Whether it’s for restaurants or Trump, bots have gotten pretty good at shilling

For all the huge potential of artificial intelligence, bots still have a long way to go to pass as human. You don’t know whether I’m a dog or not, but you can at least be reasonably confident that I’m not a bot.

Whether it’s for restaurants or Trump, bots have gotten pretty good at shilling

But then I’m writing articles of between 300 and 3,000 words: there’s plenty of room to slip up – especially if you’ve been trained through machine learning, rather than speaking, reading and writing in English for more than 30 years. In the realm of short-form social media and comments sections, where grammar and syntax are both more fluid and less closely scrutinised, it’s far easier for bots to blend in, as a study from the University of Chicago found out last week. The bot they’d trained to review restaurants was astroturfing with the best of them.

“My family and I are huge fans of this place,” the bot gourmet wrote in one sneaky review on Yelp. “The staff is super nice and the food is great. The chicken is very good and the garlic sauce is perfect. Ice cream topped with fruit is delicious too. Highly recommended!” Not only were these reviews effective enough to pass the spam filter, they were flagged as helpful by other human users, who hopefully weren’t left too underwhelmed by the (admittedly hard to get wrong) ice cream topped with fruit.

Sociological implications

Offering phoney restaurant advice isn’t the only use for bots prevalent in the art of short-form, and Twitter is, if anything, even better suited for the task in hand. Strict 140-character limits have even grammar pedants writing like simpletons, with nuance reduced to hashtags and emoji. In this environment, it’s even easier for bots to slip through the net. On the surface of things, the benefit of doing so is less obvious. If you have bots writing positive reviews for your restaurant (or negative reviews for your rivals’), the rewards are obvious. But what do you gain from an army of Twitter bots chattering aimlessly?

That question may once have raised a shrug, but the answer in our current political climate is depressingly clear: propaganda.
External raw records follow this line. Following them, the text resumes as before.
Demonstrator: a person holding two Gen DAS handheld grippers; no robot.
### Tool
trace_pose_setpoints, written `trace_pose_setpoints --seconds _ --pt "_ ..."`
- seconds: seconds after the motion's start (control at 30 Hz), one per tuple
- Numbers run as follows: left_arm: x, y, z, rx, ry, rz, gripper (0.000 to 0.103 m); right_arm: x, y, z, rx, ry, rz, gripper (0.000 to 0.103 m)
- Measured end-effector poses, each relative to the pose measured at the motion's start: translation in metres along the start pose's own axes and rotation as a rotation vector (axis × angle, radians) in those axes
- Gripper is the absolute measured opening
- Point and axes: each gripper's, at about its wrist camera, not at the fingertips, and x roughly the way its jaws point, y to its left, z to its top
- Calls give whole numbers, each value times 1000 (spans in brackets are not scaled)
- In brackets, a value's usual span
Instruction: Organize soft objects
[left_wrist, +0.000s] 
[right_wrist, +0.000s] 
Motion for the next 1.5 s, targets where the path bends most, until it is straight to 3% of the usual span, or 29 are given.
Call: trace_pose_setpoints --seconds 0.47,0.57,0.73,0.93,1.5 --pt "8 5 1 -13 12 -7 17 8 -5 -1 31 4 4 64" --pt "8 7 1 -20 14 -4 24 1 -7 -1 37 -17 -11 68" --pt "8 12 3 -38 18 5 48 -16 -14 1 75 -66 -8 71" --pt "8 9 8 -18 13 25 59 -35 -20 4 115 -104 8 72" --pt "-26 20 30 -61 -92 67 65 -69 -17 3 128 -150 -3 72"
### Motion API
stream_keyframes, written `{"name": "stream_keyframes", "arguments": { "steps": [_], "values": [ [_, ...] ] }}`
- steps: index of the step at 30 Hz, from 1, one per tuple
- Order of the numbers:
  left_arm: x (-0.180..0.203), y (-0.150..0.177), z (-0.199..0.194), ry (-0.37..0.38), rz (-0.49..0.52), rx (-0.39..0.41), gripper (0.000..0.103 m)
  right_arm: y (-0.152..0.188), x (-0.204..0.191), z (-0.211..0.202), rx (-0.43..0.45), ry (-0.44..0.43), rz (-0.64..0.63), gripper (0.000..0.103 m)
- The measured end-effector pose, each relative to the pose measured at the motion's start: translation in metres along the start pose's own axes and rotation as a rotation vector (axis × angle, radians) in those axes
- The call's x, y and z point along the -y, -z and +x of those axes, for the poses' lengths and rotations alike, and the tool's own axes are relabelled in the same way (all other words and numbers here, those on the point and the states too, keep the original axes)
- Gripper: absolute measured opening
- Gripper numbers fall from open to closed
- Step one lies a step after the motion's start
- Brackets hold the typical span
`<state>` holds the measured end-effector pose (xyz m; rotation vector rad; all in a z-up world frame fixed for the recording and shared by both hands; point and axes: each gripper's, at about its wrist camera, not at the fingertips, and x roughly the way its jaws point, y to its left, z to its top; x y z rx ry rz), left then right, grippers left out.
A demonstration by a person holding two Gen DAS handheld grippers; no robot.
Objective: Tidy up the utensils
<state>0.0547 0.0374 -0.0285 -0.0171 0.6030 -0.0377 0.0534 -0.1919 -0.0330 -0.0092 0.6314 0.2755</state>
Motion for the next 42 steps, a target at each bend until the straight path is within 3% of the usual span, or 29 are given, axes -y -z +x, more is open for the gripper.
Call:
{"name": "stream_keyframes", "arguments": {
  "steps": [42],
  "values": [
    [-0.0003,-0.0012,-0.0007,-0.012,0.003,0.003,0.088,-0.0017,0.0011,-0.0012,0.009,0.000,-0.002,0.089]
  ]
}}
Take the recent far-right rally in Charlottesville, where fake accounts from Russia were sowing mischief, flooding #PhoenixRally, #Antifa and #MAGA with tweets amplifying a message that once would have been niche. Now I’m not sure exactly how niche they are, and that’s why, for all their limitations, bots are an extremely handy political tool. Far-right rhetoric seems to be on the rise on Twitter, but how much of it is real, and how much is fake? I have no idea.

That’s the main advantage of outsourcing an unlimited array of AI-led accounts. The purpose of an army of far-right bots isn’t to make you or me reconsider our founding political beliefs and give Nazism a second look – it’s to alter our perceptions of other people’s beliefs, and make us believe that we’re in the minority. “What they want to achieve is the impression of a false social consensus,” said Mike Hind, an investigative journalist who has been tracking troll accounts both human and bot, to LBC. “That’s why they flood the online world with this information because anyone happening along to see that – and that includes politicians and policy makers and other journalists – they want them to believe that this is the social consensus.”

A place for the human touch

Bots are often easy to spot, though. What about the evangelically political social media accounts that are clearly human, but rigidly insistent on arguing about their political point of view? Possibly nothing – everybody knows someone who loves arguing about politics, but it’s certainly possible that they’re part of the propaganda machine as well. Take the strange case of @DavidJo52951945 – a fiercely pro-Brexit account purporting to be located in Southampton, but following the telltale patterns of the St Petersburg troll factory, right down to the 8am-8pm Russian time zone posting (which would be 5am-5pm for people actually living in Southampton). As the piece explains, employees of the Troll Factory spend 12 hour days sharing articles and arguing with others on Twitter. While @DavidJo52951945 claims it’s an example of the kind of “fake news” he’d be complaining about between 5am and 5pm every day, his account is now mysteriously private after the story was picked up by The Times.

A Russian troll factory uncovered by The New York Times allegedly has a monthly budget of “at least” $400,000 (~£308,600) per month. Distributing propaganda is big-money business, clearly – there’s a high incentive for bots to get better at human tasks, potentially leaving professional trolls another unemployment casualty of the AI revolution.

For now, though, when it comes to spreading disinformation on the internet – be it fake reviews or dangerous propaganda – you just can’t beat the human touch. It’s easy to block a bot with a tendency to say the wrong thing (the limitations of the Yelp bot become apparent through another post: “I had the grilled veggie burger with fries!!!! Ohhhh and taste. Omgggg! Very flavorful! It was so delicious that I didn’t spell it!!”), but ignoring a human feels like hiding from discourse and retreating to your ideological echo chamber.

Still, it’s definitely worth giving intent a second thought the next time you get caught in a battle of words with a suspiciously persistent keyboard warrior. “The best defence against this is digital media literacy,” Hinds explains. “What’s important is we recognise it when we see it so we can ignore it, block it or ideally both.”